Throughout the Israelites’ construction of the Mishkan, the Tabernacle, the portable forerunner to the permanent Temple in Jerusalem, one theme is pre-eminent: we engaged in the project on God’s terms, not our own.
Recently freed from oppressive bondage, the Children of Israel are given an opportunity through the Mishkan project to return the favour and express their love and gratitude to God for the redemption.
Despite the overwhelming and very natural urge to seek total poetic licence through the expression of individual creativity, the Mishkan’s blueprint is surprisingly restrictive and decidedly pre-determined. Every single hook, thread and tapestry is dictated in intricate detail, down to the very colour scheme of the curtains.
So, the entire nation gathers, eagerly awaiting the Mishkan’s transformation from hollow edifice of wood, metal and material into God’s dwelling place on Earth. Moses again warns them: a space for divinity can only be created if we first vacate it, removing ourselves from the equation by following the terms and conditions of the divine love language.
And what if those terms are not met and instead we default to individual distinctiveness and originality? The implication is simple. albeit stark: that would be lovely, but it will not result in God’s presence being revealed. A true expression of love must be built in the language of the receiver, not the giver.

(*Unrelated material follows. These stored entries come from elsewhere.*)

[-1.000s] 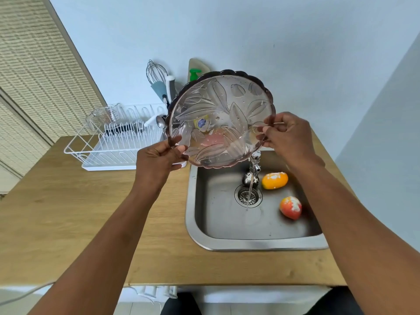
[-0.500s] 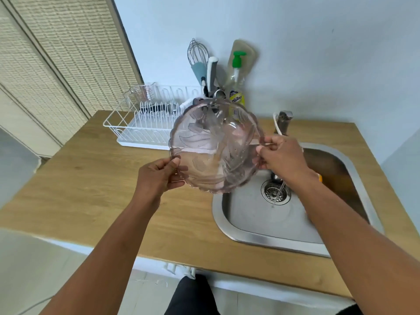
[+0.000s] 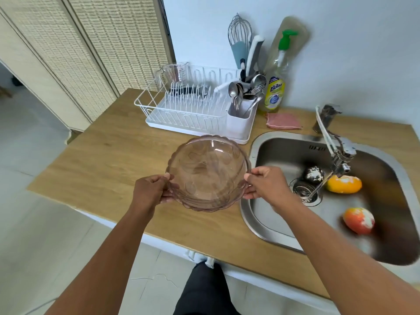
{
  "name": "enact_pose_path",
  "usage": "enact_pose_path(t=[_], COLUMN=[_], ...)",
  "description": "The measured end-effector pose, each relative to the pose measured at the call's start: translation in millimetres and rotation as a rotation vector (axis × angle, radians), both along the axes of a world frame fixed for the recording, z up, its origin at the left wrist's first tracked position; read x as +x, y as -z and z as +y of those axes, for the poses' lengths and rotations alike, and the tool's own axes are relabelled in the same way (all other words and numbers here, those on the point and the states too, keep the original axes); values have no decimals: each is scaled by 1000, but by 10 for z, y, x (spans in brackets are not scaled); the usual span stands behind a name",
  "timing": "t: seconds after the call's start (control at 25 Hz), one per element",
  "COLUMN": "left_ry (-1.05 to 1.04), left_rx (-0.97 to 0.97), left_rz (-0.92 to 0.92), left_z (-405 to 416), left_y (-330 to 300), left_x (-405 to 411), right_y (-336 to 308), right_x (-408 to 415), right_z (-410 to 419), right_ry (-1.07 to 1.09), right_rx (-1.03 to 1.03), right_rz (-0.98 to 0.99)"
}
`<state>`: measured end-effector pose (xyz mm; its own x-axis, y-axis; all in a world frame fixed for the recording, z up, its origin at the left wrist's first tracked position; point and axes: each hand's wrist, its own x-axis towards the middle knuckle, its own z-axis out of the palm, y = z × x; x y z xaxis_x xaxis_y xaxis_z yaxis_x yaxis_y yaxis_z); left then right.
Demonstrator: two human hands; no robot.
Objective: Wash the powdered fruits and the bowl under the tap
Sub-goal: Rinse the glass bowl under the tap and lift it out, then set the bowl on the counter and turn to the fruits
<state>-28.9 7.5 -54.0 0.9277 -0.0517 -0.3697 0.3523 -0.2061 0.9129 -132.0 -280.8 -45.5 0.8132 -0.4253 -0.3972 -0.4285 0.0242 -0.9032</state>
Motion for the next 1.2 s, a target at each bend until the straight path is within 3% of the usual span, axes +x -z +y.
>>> enact_pose_path(t=[0.48, 0.56, 0.64, 0.72, 1.0, 1.2], left_ry=[-120, -116, -179, -190, 337, 634], left_rx=[80, 335, 573, 536, 216, 180], left_rz=[25, -131, -415, -577, -490, -320], left_z=[140, 110, 10, -245, -1740, -2693], left_y=[114, 85, -44, -221, -183, 282], left_x=[131, 91, -6, -137, -802, -985], right_y=[125, 133, 145, 164, 290, 463], right_x=[177, 139, 44, -108, -858, -1236], right_z=[227, 204, 110, -70, -868, -1484], right_ry=[6, 15, 54, 130, 348, 291], right_rx=[61, 46, 28, 30, -33, -644], right_rz=[29, 29, 3, -27, 47, 310])
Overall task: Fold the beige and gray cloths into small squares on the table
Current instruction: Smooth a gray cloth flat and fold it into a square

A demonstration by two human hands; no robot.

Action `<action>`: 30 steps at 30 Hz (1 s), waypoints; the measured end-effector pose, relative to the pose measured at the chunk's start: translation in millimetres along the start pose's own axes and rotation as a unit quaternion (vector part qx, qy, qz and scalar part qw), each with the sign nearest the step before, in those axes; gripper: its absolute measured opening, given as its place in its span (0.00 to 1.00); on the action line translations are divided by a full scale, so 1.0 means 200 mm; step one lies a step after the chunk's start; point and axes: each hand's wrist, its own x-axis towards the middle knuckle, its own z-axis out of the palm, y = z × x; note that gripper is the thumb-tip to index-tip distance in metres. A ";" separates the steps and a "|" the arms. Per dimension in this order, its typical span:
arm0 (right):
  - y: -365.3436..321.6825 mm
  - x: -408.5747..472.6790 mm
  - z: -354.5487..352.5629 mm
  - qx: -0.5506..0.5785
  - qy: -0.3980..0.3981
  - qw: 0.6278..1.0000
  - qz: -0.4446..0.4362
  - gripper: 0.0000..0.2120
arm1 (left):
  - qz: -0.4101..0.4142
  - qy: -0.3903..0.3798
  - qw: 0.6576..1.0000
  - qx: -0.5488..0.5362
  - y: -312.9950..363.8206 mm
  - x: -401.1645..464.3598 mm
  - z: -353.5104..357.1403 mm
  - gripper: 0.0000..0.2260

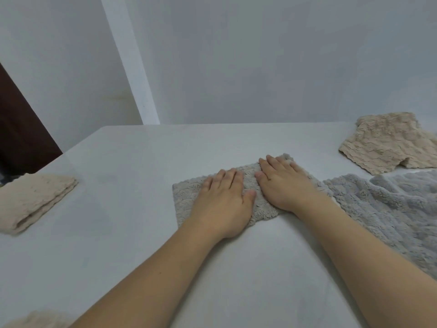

Indeed, it is no coincidence that the centrepiece of our portion is the tragic death of Aaron’s sons, Nadab and Abihu, who sought closeness to God but entirely on their own terms. The Mishkan’s construction and Moses’s subsequent announcements are clear: such an approach doesn’t produce real closeness. Because at some fractional level, we are in a sense drawing the receiver closer to our own ego and worldview, rather than drawing ourselves closer to them.
So, too, in every relationship. True closeness is achieved if we occasionally curb our own individualism and produce a pure, empty space for the other and the uniqueness of their love language. Do we love them to know that we love them, in which case any expression of love suffices; or do we truly love them?